■ Task requirements
Only a number is expected here: the count of lines in the data that contain "picture".

■ Data supplied
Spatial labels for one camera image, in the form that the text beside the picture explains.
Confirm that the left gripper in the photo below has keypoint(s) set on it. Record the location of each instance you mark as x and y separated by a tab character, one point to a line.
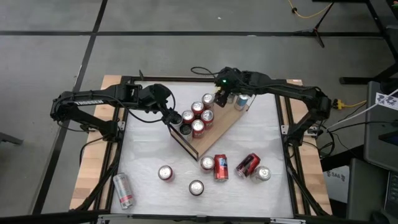
155	95

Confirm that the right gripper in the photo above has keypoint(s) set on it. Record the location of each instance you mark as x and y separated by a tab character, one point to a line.
231	79

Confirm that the black-topped soda can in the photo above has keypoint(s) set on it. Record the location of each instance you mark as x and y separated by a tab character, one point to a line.
178	122
186	129

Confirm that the blue slim energy drink can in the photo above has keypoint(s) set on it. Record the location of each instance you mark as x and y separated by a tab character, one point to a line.
242	101
231	98

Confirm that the red Fanta strawberry can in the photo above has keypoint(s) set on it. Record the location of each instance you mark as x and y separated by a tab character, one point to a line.
221	167
187	115
165	172
198	126
197	107

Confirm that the red black Coca-Cola can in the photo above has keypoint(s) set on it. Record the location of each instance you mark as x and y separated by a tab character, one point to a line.
247	165
196	187

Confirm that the silver soda can red print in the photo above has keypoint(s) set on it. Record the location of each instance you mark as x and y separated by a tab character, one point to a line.
261	173

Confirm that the silver soda can red band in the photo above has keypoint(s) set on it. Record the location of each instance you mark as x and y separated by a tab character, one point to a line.
123	191

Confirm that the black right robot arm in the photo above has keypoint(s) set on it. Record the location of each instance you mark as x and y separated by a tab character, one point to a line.
295	91

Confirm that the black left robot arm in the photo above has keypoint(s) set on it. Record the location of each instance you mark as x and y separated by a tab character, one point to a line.
93	101

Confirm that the wooden tray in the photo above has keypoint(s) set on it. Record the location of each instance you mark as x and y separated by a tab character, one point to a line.
224	121

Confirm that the white table cover sheet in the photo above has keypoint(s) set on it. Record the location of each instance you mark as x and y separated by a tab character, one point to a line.
149	155

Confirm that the black tripod stand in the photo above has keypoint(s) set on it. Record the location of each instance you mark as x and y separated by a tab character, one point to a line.
315	31

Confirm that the white printed box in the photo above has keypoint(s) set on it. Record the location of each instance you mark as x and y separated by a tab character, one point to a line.
335	186

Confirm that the black horizontal beam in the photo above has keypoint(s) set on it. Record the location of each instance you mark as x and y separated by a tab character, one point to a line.
46	218

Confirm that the black furniture foot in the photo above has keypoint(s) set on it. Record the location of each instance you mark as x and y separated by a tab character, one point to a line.
9	138

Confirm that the white paper tag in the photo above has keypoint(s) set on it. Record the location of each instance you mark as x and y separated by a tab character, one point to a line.
385	101

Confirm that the dark grey cabinet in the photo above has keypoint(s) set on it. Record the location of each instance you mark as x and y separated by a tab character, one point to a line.
363	193

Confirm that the black aluminium table frame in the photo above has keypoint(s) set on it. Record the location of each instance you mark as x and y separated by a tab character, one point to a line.
186	79

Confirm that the silver frame bracket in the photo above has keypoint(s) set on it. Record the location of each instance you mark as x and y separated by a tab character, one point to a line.
122	125
284	129

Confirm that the thin black metal frame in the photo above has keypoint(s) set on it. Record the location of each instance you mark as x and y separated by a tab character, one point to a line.
141	74

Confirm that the aluminium front rail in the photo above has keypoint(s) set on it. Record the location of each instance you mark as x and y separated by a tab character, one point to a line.
124	218

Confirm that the black desk frame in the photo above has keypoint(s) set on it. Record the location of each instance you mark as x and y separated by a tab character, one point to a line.
357	80

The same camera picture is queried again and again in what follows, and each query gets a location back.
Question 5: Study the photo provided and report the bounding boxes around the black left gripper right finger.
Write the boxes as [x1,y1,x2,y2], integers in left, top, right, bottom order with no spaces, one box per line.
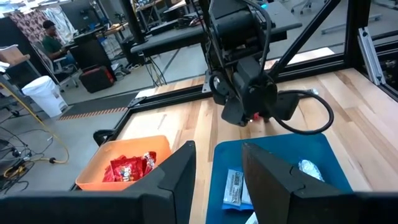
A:
[241,142,398,224]

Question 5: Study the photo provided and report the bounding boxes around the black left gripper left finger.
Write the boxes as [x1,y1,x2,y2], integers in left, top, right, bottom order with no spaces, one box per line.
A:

■ Answer box
2